Omicidio Rocco Molè, il collaboratore di giustizia Canale accusa Pino Piromalli

Il pentito parla di confidenze apprese in carcere da parte di un pregiudicato delle ionica reggina che si sarebbe autoaccusato del delitto

«Gli esecutori del delitto sono Massimo Bevilacqua detto “giacchetta”, Luciano Macrì detto “u nigru”, fratello di Antonio Macrì detto “palletta” di Gioiosa Ionica…Carmelo Bevilacqua detto “occhiogrosso”». Il delitto di cui parla il collaboratore di giustizia Simone Canale è l’omicidio di ‘ndrangheta che ha cambiato gli assetti criminali a Gioia Tauro, quello di Rocco Molè, avvenuto il primo di febbraio del 2008.

Indagini infruttuose Da un decennio gli uomini dell’antimafia di Reggio Calabria indagato per risalire al mandante e agli esecutori materiali del pezzo grosso della cosca Molè che, fino al giorno prima, aveva dettato legge nella città insieme ai cugini Piromalli. Il verbale di Canale è del 2016, ma il suo contenuto è stato svelato solo alla fine della scorsa settimana dal sostituto procuratore della Dda di Reggio Calabria Giulia Pantano, che ne ha chiesto l’acquisizione nel processo contro alcuni membri della cosca Alvaro di Sinopoli, alla quale Canale sarebbe stato affiliato mentre si trovava rinchiuso in carcere.

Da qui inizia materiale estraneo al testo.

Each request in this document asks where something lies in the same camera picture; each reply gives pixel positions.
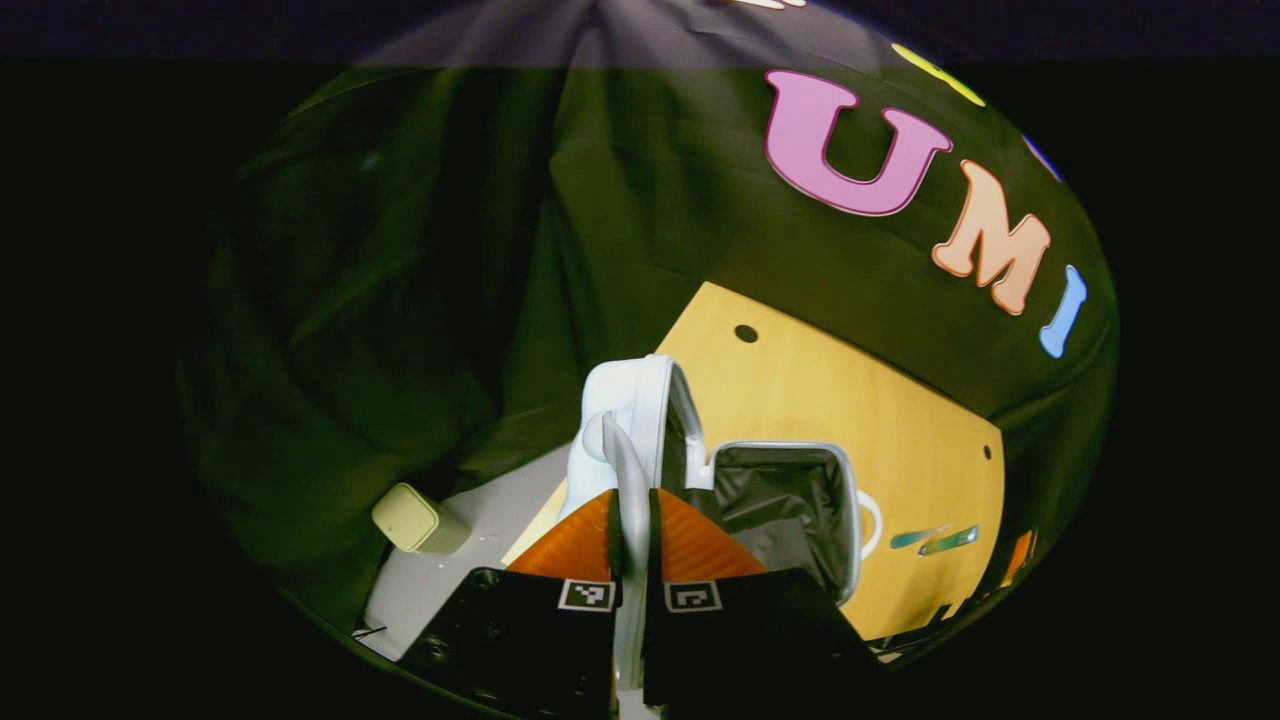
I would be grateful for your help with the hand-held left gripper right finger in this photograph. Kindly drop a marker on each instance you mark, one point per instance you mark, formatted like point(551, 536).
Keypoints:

L’omicidio di Rocco Molè Dopo pagine e pagine omissate, nel verbale salta fuori quella relativa all’omicidio di Rocco Molè. E Canale non si tira indietro, facendo i nomi del presunto mandante del delitto, degli organizzatori e degli esecutori materiali. «Si tratta di uomini di Pino Piromalli detto “lo sfregiato” – esordisce Canale – ora detenuto a Marassi. Preciso che appartengono alla ‘ndrina dei Macrì ma trattasi di ‘ndrina alleata coi Piromalli. Pino Piromalli è il proprietario del distributore (intestato a terzi) e del terreno, su cui è ubicato il motel, in cui sono seppelliti i cadaveri di lupara bianca e delle faide Raso -Facchineri e Imerti-Condello contro i De Stefano».

La versione del pentito Piromalli è il proprietario del fondo dove è stato edificato il centro Annunziata. Molè Rocco morì – mi fu spiegato – perché ha posto dei limiti all’espansione dell’imprenditore Alfonso Annunziata, uomo di Pino Piromalli». Canale, subito dopo avere parlato del presunto movente parla della fonte da cui avrebbe reperito l’informazione: «Voglio dire che è stato proprio Macrì Antonio – afferma il pentito – a raccontarmi in cella a Cremona di essere coinvolto nell’assassinio di Molè. Preciso che Macrì Antonio quel giorno non era a Gioia Tauro, quindi, non è l’esecutore materiale. Grazie al brigadiere Canale Giuseppe di Siracusa (al “nostro libro paga che procurava alcolici e che ci consentiva di passare la sera nel vano passeggi) riuscivo a parlare con Bevilacqua Massimod etto “giacchetta” e Bevilacqua Carmelo detto “Occhiogrosso”. Non conosco Macrì Luciano». Canale riferisce ai magistrati anche a «incontrare Pino Piromalli durante la latitanza erano Bevilacqua Carmelo e Macrì Antonio. Nel periodo dell’organizzazione e dell’esecuzione dell’omicidio Bevilacqua Massimo faceva la spola in Calabria per fare i sopralluoghi, in automobile». Per il collaboratore sarebbe stato «Bevilacqua Massimo il killer mentre Macrì Luciano fungeva da palo». Sulla veridicità delle sue dichiarazioni stanno indagando gli uomini della Dda nel tentativo di trovare riscontri.